What you are asked to do: Reproduce verbatim the line in which "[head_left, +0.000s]" occurs, together with each line that follows it to the end of the listing, and nothing more.

Collected material:
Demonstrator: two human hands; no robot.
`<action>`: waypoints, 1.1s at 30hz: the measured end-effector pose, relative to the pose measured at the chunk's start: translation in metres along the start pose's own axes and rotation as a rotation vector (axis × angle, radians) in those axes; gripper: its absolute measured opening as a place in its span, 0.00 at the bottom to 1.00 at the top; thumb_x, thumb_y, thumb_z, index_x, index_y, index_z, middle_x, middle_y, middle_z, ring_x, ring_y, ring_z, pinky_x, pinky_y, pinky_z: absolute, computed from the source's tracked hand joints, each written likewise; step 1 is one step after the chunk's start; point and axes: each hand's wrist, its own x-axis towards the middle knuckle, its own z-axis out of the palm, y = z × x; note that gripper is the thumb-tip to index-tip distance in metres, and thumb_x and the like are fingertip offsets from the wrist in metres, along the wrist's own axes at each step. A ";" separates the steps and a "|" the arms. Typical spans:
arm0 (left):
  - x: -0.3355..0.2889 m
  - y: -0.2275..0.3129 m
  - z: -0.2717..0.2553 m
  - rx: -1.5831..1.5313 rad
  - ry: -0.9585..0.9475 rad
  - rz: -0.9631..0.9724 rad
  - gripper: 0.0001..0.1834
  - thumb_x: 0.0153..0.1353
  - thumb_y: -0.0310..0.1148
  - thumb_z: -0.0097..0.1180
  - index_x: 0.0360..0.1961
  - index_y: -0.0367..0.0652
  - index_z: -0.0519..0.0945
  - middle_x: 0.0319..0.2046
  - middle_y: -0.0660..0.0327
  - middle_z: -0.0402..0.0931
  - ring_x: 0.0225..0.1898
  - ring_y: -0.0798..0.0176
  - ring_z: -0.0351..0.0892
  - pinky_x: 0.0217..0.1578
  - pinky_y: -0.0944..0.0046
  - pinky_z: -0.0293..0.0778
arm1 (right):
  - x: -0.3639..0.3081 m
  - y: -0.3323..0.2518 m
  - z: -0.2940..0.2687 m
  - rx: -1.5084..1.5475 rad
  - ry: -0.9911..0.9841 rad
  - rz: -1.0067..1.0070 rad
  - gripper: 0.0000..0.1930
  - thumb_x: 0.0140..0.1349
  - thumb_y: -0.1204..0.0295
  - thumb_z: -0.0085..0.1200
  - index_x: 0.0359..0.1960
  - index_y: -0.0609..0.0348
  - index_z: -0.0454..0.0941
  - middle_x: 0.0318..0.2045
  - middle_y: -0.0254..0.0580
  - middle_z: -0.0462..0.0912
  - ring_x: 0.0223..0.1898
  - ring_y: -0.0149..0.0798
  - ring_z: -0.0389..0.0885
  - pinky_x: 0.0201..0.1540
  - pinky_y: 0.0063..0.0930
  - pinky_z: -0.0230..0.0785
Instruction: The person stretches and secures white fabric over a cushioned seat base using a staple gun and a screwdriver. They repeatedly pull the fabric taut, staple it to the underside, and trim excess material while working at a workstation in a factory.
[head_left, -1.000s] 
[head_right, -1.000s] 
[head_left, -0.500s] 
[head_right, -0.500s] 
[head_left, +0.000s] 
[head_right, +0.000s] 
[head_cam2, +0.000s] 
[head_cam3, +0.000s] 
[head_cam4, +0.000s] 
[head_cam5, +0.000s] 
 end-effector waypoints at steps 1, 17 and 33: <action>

Answer section:
[head_left, +0.000s] 
[head_right, +0.000s] 
[head_cam2, +0.000s] 
[head_cam3, +0.000s] 
[head_cam4, +0.000s] 
[head_cam5, +0.000s] 
 end-effector waypoints at steps 1, 17 and 33: <action>

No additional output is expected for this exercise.